Use Case: AI agents and Smart Contract Vibe Coding

Use Case: AI agents and Smart Contract Vibe Coding

AI-generated smart contracts—produced by code-generating models or agents—are increasingly being deployed for predictable, domain-specific tasks in DeFi, staking rewards, and network automation. However, these contracts are limited by the scope of data natively accessible within EVM environments. On-chain state access is restricted to current balances, logs, and storage; historical queries, aggregates, or cross-chain metrics are not directly computable within smart contracts. This limitation prevents AI-generated contracts from making data-driven decisions that require access to rich or longitudinal data—capabilities traditionally handled by off-chain backends.

Space and Time solves this problem by acting as a decentralized ZK-verifiable data warehouse. Smart contracts initiated by AI agents can issue queries to the SXT network to retrieve precise historical, aggregate, or cross-chain data. These queries are executed off-chain by Prover nodes using SQL over tamperproof-indexed tables, and the resulting outputs are accompanied by a zero-knowledge Proof of SQL. The contract only needs to verify the lightweight proof on-chain, ensuring that the computation was correct, without processing or storing raw data.

Validator nodes in Space and Time do not store full data tables onchain—instead, they maintain cryptographic commitments to each table. These commitments are continuously updated as rows are inserted via DML/DDL transactions, enabling provers to later demonstrate the correctness of queries over a committed dataset. This model allows smart contracts to verify everything from a user’s one-year staking history to multi-chain liquidity conditions—without trusting a third-party oracle or centralized backend.

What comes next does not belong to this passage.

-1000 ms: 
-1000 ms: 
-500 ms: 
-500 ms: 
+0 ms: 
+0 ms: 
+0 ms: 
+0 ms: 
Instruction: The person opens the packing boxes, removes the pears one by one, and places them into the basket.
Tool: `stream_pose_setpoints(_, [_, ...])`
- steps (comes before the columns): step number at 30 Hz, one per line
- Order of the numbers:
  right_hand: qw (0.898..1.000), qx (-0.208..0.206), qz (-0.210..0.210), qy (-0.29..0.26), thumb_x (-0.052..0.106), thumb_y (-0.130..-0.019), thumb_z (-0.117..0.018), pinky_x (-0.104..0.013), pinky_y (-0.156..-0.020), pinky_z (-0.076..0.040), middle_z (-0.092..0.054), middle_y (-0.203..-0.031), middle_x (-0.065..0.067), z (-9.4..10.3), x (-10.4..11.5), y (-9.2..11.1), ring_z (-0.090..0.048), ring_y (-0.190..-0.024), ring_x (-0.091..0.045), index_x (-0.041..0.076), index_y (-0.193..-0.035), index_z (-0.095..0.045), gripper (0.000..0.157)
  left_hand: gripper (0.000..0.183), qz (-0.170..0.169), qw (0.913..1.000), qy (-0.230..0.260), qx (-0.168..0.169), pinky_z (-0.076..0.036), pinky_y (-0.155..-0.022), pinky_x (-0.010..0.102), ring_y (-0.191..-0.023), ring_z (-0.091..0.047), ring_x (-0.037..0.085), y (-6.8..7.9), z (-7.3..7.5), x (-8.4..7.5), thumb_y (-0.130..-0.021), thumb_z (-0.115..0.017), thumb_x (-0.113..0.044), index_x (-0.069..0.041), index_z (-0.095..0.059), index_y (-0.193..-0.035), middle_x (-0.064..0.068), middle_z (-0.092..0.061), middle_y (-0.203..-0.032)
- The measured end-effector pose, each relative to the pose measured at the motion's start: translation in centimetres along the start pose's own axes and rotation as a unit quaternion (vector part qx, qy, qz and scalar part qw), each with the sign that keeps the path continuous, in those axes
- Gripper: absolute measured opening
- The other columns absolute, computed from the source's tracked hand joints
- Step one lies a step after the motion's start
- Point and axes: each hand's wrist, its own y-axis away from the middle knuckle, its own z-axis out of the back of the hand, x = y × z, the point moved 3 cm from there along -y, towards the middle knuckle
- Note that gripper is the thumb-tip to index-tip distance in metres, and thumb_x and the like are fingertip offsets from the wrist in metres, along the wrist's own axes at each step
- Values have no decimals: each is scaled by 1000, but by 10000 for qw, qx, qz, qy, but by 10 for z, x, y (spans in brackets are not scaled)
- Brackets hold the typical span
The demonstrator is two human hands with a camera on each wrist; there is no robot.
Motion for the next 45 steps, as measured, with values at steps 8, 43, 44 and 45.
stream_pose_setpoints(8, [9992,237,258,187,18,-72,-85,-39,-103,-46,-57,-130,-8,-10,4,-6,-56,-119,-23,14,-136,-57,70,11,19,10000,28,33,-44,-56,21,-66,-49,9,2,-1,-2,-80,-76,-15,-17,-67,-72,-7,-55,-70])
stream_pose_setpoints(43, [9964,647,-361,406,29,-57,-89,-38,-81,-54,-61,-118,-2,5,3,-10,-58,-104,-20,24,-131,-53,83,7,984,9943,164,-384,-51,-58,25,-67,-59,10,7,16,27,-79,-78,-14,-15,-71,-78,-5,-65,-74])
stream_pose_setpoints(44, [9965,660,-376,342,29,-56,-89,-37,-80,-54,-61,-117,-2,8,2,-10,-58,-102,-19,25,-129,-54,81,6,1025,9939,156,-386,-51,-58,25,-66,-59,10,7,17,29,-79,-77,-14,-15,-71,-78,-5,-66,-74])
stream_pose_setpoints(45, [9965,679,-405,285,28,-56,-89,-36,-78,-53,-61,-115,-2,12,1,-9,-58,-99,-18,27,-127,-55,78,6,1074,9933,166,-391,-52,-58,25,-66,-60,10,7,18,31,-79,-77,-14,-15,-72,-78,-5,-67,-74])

As AI agents become more autonomous, they will increasingly require authenticated data not just from blockchain networks, but from each other. Space and Time enables AI agents to exchange ZK proofs of their internal state (e.g., performance metrics, historical behavior, or risk assessments). These proofs allow agents to independently verify that their counterpart meets specific preconditions before engaging in cooperative logic or executing on-chain protocols. This lays the foundation for agent-to-agent trustless coordination protocols.

In short, Space and Time provides the missing verifiable data layer for the next generation of AI-native smart contracts and agent-driven systems—allowing for secure, proof-based access to complex data at scale.